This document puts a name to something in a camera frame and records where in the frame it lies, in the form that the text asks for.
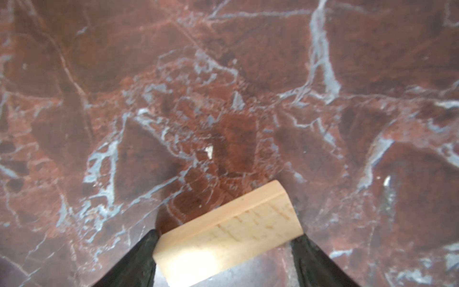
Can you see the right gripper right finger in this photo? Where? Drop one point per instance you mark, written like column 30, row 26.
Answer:
column 314, row 268

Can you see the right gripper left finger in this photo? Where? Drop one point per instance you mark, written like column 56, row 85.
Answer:
column 136, row 268

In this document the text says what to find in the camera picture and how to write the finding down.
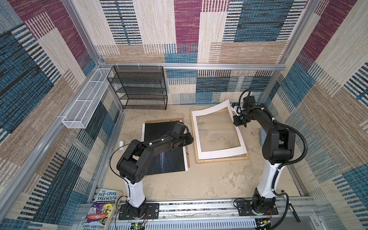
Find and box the dark photo print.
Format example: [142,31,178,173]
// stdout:
[142,118,188,175]

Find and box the white photo mat board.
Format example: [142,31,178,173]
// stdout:
[193,100,248,160]

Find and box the light wooden picture frame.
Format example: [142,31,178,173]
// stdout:
[190,110,250,163]

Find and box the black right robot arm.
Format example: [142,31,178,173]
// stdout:
[232,89,308,215]

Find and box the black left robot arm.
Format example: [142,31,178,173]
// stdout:
[116,120,194,220]

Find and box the grey blue oval case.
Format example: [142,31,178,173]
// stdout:
[259,128,267,146]

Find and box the small white plastic device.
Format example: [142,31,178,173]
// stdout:
[119,141,125,151]

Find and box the black marker pen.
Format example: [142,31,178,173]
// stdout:
[288,202,301,223]

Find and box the colourful treehouse book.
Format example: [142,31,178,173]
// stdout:
[80,188,122,230]

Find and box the brown frame backing board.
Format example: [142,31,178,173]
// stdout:
[145,117,190,167]

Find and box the black wire shelf rack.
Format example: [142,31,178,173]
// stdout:
[107,66,168,110]

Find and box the white wire mesh basket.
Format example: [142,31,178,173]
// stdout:
[62,68,111,129]

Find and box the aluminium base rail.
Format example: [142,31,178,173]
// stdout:
[110,196,325,230]

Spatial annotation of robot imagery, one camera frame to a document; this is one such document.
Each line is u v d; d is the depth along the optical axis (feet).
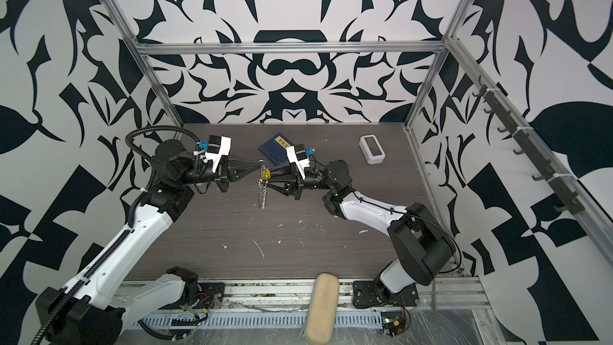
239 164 1.88
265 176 2.01
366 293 2.44
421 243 1.47
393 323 2.33
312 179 2.09
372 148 3.48
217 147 1.67
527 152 1.85
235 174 1.92
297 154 1.89
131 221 1.54
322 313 2.28
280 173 2.09
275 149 3.64
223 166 1.83
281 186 2.09
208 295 2.39
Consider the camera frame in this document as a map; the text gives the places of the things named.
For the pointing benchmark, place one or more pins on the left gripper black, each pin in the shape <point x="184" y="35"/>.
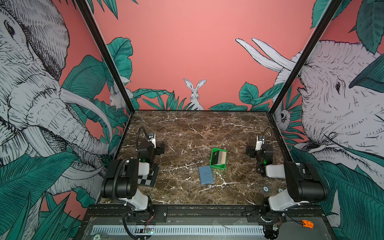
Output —
<point x="158" y="150"/>

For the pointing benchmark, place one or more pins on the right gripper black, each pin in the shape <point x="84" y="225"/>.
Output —
<point x="253" y="154"/>

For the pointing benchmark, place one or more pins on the green plastic card tray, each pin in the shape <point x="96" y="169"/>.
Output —
<point x="221" y="167"/>

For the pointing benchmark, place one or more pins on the blue leather card holder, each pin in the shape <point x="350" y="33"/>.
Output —
<point x="206" y="175"/>

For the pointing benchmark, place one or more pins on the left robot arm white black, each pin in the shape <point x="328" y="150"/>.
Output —
<point x="124" y="176"/>

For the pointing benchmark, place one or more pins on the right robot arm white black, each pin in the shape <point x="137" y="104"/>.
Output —
<point x="303" y="183"/>

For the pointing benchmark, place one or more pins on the gold credit card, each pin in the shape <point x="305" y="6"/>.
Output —
<point x="223" y="157"/>

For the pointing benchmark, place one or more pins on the stack of black cards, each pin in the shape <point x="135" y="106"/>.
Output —
<point x="215" y="158"/>

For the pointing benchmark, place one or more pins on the checkerboard calibration board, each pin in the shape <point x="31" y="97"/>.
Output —
<point x="150" y="179"/>

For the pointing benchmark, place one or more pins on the orange connector clip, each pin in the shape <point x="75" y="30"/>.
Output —
<point x="307" y="224"/>

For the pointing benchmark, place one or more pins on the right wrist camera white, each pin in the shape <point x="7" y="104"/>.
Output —
<point x="259" y="142"/>

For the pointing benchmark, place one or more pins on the black front mounting rail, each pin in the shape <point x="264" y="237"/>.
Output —
<point x="163" y="213"/>

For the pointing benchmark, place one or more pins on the white slotted cable duct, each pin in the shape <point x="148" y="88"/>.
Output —
<point x="209" y="230"/>

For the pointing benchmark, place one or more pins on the left black frame post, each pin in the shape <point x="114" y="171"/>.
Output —
<point x="99" y="40"/>

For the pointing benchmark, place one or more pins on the black frame post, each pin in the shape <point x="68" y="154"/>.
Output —
<point x="324" y="21"/>
<point x="99" y="40"/>

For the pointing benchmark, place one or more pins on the right black frame post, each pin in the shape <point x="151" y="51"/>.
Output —
<point x="324" y="21"/>

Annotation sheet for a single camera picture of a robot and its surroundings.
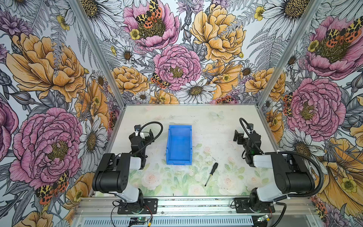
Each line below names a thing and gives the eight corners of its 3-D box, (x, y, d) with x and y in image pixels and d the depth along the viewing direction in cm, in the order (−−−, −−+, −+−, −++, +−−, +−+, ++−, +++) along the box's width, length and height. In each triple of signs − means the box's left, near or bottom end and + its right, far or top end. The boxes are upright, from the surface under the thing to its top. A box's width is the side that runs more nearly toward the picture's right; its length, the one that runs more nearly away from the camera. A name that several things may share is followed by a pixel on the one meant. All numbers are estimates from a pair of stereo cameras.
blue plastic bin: (167, 166, 90) (165, 158, 82) (169, 133, 106) (168, 124, 98) (192, 166, 90) (192, 159, 82) (191, 133, 106) (191, 124, 98)
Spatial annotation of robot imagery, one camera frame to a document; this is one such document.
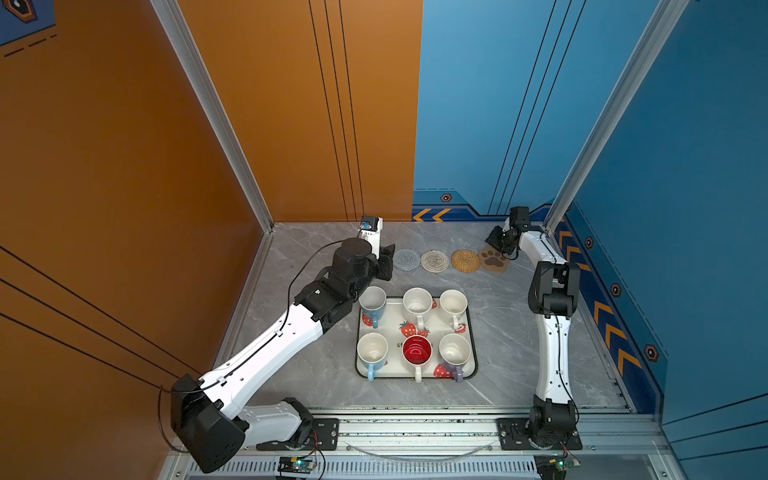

_ _ _ _ _

Work task: Print verbatim every line above, apart from the pictures.

The answer:
This document puts a name to something in a camera frame and records where in the frame it lies, in the form that the text asks for.
Can you see the right gripper right finger in this photo? Where? Drop one point per instance you mark, written like column 30, row 26.
Answer:
column 314, row 268

Can you see the right gripper left finger in this photo? Where? Drop one point per instance you mark, written like column 56, row 85.
Answer:
column 136, row 268

In this document the text says what to find in the camera picture and how to write the finding down.
Find and box the dark photo print.
Format example: [142,31,178,173]
// stdout:
[142,118,188,175]

Find and box the white photo mat board.
Format example: [142,31,178,173]
// stdout:
[193,100,248,160]

Find and box the light wooden picture frame.
Format example: [142,31,178,173]
// stdout:
[190,110,250,163]

Find and box the black right robot arm.
Format example: [142,31,178,173]
// stdout:
[232,89,308,215]

Find and box the black left robot arm.
Format example: [142,31,178,173]
// stdout:
[116,120,194,220]

Find and box the grey blue oval case.
Format example: [142,31,178,173]
// stdout:
[259,128,267,146]

Find and box the small white plastic device.
Format example: [142,31,178,173]
// stdout:
[119,141,125,151]

Find and box the black marker pen.
Format example: [142,31,178,173]
// stdout:
[288,202,301,223]

Find and box the colourful treehouse book.
Format example: [142,31,178,173]
// stdout:
[80,188,122,230]

Find and box the brown frame backing board.
Format example: [142,31,178,173]
// stdout:
[145,117,190,167]

Find and box the black wire shelf rack.
Format example: [142,31,178,173]
// stdout:
[107,66,168,110]

Find and box the white wire mesh basket.
Format example: [142,31,178,173]
// stdout:
[62,68,111,129]

Find and box the aluminium base rail.
Format example: [142,31,178,173]
// stdout:
[110,196,325,230]

Spatial annotation of robot imagery, one camera frame to a document; this is one such document.
Each line is u v d; d is the depth along the optical axis (feet).
239 164 1.88
265 176 2.01
366 293 2.44
421 243 1.47
393 323 2.33
312 179 2.09
372 148 3.48
217 147 1.67
527 152 1.85
235 174 1.92
297 154 1.89
131 221 1.54
322 313 2.28
280 173 2.09
275 149 3.64
223 166 1.83
281 186 2.09
208 295 2.39
Consider the camera frame in this document as a map; the text gives the places of the things named.
For the pointing benchmark, place one or more pins on the left gripper black, each pin in the shape <point x="184" y="35"/>.
Output —
<point x="158" y="150"/>

For the pointing benchmark, place one or more pins on the right gripper black, each pin in the shape <point x="84" y="225"/>.
Output —
<point x="253" y="154"/>

For the pointing benchmark, place one or more pins on the green plastic card tray, each pin in the shape <point x="96" y="169"/>.
Output —
<point x="221" y="167"/>

For the pointing benchmark, place one or more pins on the blue leather card holder, each pin in the shape <point x="350" y="33"/>.
Output —
<point x="206" y="175"/>

For the pointing benchmark, place one or more pins on the left robot arm white black, each pin in the shape <point x="328" y="150"/>.
Output —
<point x="124" y="176"/>

For the pointing benchmark, place one or more pins on the right robot arm white black, each pin in the shape <point x="137" y="104"/>.
Output —
<point x="303" y="183"/>

For the pointing benchmark, place one or more pins on the gold credit card, each pin in the shape <point x="305" y="6"/>.
Output —
<point x="223" y="157"/>

For the pointing benchmark, place one or more pins on the stack of black cards, each pin in the shape <point x="135" y="106"/>.
Output —
<point x="215" y="158"/>

For the pointing benchmark, place one or more pins on the checkerboard calibration board, each pin in the shape <point x="31" y="97"/>.
Output —
<point x="150" y="179"/>

For the pointing benchmark, place one or more pins on the orange connector clip, each pin in the shape <point x="75" y="30"/>.
Output —
<point x="307" y="224"/>

For the pointing benchmark, place one or more pins on the right wrist camera white, each pin in the shape <point x="7" y="104"/>.
Output —
<point x="259" y="142"/>

For the pointing benchmark, place one or more pins on the black front mounting rail, each pin in the shape <point x="264" y="237"/>.
Output —
<point x="163" y="213"/>

For the pointing benchmark, place one or more pins on the white slotted cable duct, each pin in the shape <point x="148" y="88"/>.
Output —
<point x="209" y="230"/>

For the pointing benchmark, place one or more pins on the left black frame post, each pin in the shape <point x="114" y="171"/>.
Output —
<point x="99" y="40"/>

For the pointing benchmark, place one or more pins on the black frame post, each pin in the shape <point x="68" y="154"/>.
Output —
<point x="324" y="21"/>
<point x="99" y="40"/>

For the pointing benchmark, place one or more pins on the right black frame post, each pin in the shape <point x="151" y="51"/>.
Output —
<point x="324" y="21"/>

Annotation sheet for a single camera picture of a robot and its surroundings.
Each line below names a thing and gives the eight corners of its 3-D box, (x, y, d) with x and y in image pixels and d the depth along the viewing direction in cm, in the order (−−−, −−+, −+−, −++, +−−, +−+, ++−, +++) along the box's width, length and height. In each triple of signs − means the box's left, near or bottom end and + its right, far or top end. The boxes are upright, from the surface under the thing to its top. A box's width is the side that runs more nearly toward the picture's right; its length, the one that runs more nearly away from the camera. A name that several things may share is followed by a pixel on the one meant. All numbers are estimates from a pair of stereo cameras.
blue plastic bin: (167, 166, 90) (165, 158, 82) (169, 133, 106) (168, 124, 98) (192, 166, 90) (192, 159, 82) (191, 133, 106) (191, 124, 98)
Spatial annotation of robot imagery, one camera frame to a document; this is one such document.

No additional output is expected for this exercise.